What is required:
Each record below needs to be retyped exactly.

(Data excerpts Opens)

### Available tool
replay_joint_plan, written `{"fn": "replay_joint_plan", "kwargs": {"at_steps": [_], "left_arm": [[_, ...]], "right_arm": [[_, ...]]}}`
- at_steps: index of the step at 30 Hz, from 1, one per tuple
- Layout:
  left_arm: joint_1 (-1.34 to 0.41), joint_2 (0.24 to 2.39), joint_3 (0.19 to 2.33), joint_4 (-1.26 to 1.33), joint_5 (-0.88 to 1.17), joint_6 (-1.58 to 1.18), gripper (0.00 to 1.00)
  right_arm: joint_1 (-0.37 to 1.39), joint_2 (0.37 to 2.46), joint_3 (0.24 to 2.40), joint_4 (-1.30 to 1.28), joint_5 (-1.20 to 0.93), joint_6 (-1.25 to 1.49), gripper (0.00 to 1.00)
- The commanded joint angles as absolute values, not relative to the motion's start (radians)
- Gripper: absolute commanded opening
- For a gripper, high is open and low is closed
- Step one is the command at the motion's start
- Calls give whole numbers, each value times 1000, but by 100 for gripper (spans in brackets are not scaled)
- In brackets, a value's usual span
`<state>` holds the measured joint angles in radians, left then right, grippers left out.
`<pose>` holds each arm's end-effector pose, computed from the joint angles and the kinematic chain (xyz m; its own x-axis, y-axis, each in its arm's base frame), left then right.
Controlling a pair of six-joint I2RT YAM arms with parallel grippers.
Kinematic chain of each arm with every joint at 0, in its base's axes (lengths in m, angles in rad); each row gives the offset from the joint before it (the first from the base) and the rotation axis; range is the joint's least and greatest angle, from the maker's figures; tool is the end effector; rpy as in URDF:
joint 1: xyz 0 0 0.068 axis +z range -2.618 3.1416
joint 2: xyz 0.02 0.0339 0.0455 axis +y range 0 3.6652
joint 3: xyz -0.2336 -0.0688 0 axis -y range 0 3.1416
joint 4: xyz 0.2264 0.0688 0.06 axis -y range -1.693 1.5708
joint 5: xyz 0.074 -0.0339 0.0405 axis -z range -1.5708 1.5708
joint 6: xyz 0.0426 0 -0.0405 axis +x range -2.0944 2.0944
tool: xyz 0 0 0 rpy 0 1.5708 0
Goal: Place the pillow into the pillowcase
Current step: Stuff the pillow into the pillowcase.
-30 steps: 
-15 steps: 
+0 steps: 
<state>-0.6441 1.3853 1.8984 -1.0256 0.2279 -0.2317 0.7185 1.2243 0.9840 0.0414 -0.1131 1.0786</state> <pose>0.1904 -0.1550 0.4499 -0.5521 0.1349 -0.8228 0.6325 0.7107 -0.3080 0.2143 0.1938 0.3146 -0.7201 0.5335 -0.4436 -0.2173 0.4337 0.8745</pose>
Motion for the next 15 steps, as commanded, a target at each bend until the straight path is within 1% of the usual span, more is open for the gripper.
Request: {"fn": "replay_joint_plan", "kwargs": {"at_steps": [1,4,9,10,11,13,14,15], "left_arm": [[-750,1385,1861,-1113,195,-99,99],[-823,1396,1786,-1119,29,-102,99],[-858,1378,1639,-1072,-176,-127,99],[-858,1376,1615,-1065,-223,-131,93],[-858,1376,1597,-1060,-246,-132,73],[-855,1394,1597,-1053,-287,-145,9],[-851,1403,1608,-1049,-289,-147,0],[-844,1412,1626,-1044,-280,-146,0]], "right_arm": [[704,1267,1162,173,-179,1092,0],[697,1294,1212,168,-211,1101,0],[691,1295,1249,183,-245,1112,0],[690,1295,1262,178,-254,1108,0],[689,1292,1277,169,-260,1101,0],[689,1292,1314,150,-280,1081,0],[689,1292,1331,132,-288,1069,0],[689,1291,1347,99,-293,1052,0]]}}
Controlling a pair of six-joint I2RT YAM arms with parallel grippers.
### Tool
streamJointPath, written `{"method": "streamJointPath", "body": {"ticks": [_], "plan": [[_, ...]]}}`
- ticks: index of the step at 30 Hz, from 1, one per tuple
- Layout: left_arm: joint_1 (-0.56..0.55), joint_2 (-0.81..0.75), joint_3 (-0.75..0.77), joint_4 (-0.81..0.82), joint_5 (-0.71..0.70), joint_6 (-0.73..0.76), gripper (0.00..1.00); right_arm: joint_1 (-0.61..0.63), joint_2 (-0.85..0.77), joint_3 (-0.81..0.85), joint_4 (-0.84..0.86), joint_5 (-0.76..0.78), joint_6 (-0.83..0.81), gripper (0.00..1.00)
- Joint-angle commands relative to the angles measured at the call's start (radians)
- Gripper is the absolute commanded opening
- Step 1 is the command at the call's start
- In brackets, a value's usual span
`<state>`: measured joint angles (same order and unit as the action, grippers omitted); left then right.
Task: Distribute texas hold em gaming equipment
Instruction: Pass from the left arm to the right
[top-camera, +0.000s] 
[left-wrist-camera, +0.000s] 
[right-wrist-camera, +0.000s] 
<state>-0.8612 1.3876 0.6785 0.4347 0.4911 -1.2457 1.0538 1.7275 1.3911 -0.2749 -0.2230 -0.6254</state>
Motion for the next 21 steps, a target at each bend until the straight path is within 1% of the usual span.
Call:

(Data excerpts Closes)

Task solution:
### Available tool
replay_joint_plan, written `{"fn": "replay_joint_plan", "kwargs": {"at_steps": [_], "left_arm": [[_, ...]], "right_arm": [[_, ...]]}}`
- at_steps: index of the step at 30 Hz, from 1, one per tuple
- Layout:
  left_arm: joint_1 (-1.34 to 0.41), joint_2 (0.24 to 2.39), joint_3 (0.19 to 2.33), joint_4 (-1.26 to 1.33), joint_5 (-0.88 to 1.17), joint_6 (-1.58 to 1.18), gripper (0.00 to 1.00)
  right_arm: joint_1 (-0.37 to 1.39), joint_2 (0.37 to 2.46), joint_3 (0.24 to 2.40), joint_4 (-1.30 to 1.28), joint_5 (-1.20 to 0.93), joint_6 (-1.25 to 1.49), gripper (0.00 to 1.00)
- The commanded joint angles as absolute values, not relative to the motion's start (radians)
- Gripper: absolute commanded opening
- For a gripper, high is open and low is closed
- Step one is the command at the motion's start
- Calls give whole numbers, each value times 1000, but by 100 for gripper (spans in brackets are not scaled)
- In brackets, a value's usual span
`<state>` holds the measured joint angles in radians, left then right, grippers left out.
`<pose>` holds each arm's end-effector pose, computed from the joint angles and the kinematic chain (xyz m; its own x-axis, y-axis, each in its arm's base frame), left then right.
Controlling a pair of six-joint I2RT YAM arms with parallel grippers.
Kinematic chain of each arm with every joint at 0, in its base's axes (lengths in m, angles in rad); each row gives the offset from the joint before it (the first from the base) and the rotation axis; range is the joint's least and greatest angle, from the maker's figures; tool is the end effector; rpy as in URDF:
joint 1: xyz 0 0 0.068 axis +z range -2.618 3.1416
joint 2: xyz 0.02 0.0339 0.0455 axis +y range 0 3.6652
joint 3: xyz -0.2336 -0.0688 0 axis -y range 0 3.1416
joint 4: xyz 0.2264 0.0688 0.06 axis -y range -1.693 1.5708
joint 5: xyz 0.074 -0.0339 0.0405 axis -z range -1.5708 1.5708
joint 6: xyz 0.0426 0 -0.0405 axis +x range -2.0944 2.0944
tool: xyz 0 0 0 rpy 0 1.5708 0
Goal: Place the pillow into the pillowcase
Current step: Stuff the pillow into the pillowcase.
-30 steps: 
-15 steps: 
+0 steps: 
<state>-0.6441 1.3853 1.8984 -1.0256 0.2279 -0.2317 0.7185 1.2243 0.9840 0.0414 -0.1131 1.0786</state> <pose>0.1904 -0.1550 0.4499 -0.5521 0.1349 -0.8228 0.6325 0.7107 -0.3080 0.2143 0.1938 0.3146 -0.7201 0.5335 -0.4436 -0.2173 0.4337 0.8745</pose>
Motion for the next 15 steps, as commanded, a target at each bend until the straight path is within 1% of the usual span, more is open for the gripper.
Request: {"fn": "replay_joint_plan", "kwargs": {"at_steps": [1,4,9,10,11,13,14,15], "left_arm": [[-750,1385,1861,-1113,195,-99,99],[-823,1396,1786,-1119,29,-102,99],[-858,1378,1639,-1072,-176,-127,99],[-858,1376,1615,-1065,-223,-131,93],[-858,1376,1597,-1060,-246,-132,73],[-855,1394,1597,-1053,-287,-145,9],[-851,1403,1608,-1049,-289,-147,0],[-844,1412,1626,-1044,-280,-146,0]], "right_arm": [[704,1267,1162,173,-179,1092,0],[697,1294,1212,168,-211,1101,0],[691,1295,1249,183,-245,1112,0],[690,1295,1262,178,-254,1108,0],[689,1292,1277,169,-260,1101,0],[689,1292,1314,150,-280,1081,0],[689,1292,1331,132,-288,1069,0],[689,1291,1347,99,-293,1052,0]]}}
Controlling a pair of six-joint I2RT YAM arms with parallel grippers.
### Tool
streamJointPath, written `{"method": "streamJointPath", "body": {"ticks": [_], "plan": [[_, ...]]}}`
- ticks: index of the step at 30 Hz, from 1, one per tuple
- Layout: left_arm: joint_1 (-0.56..0.55), joint_2 (-0.81..0.75), joint_3 (-0.75..0.77), joint_4 (-0.81..0.82), joint_5 (-0.71..0.70), joint_6 (-0.73..0.76), gripper (0.00..1.00); right_arm: joint_1 (-0.61..0.63), joint_2 (-0.85..0.77), joint_3 (-0.81..0.85), joint_4 (-0.84..0.86), joint_5 (-0.76..0.78), joint_6 (-0.83..0.81), gripper (0.00..1.00)
- Joint-angle commands relative to the angles measured at the call's start (radians)
- Gripper is the absolute commanded opening
- Step 1 is the command at the call's start
- In brackets, a value's usual span
`<state>`: measured joint angles (same order and unit as the action, grippers omitted); left then right.
Task: Distribute texas hold em gaming equipment
Instruction: Pass from the left arm to the right
[top-camera, +0.000s] 
[left-wrist-camera, +0.000s] 
[right-wrist-camera, +0.000s] 
<state>-0.8612 1.3876 0.6785 0.4347 0.4911 -1.2457 1.0538 1.7275 1.3911 -0.2749 -0.2230 -0.6254</state>
Motion for the next 21 steps, a target at each bend until the straight path is within 1% of the usual span.
Call:

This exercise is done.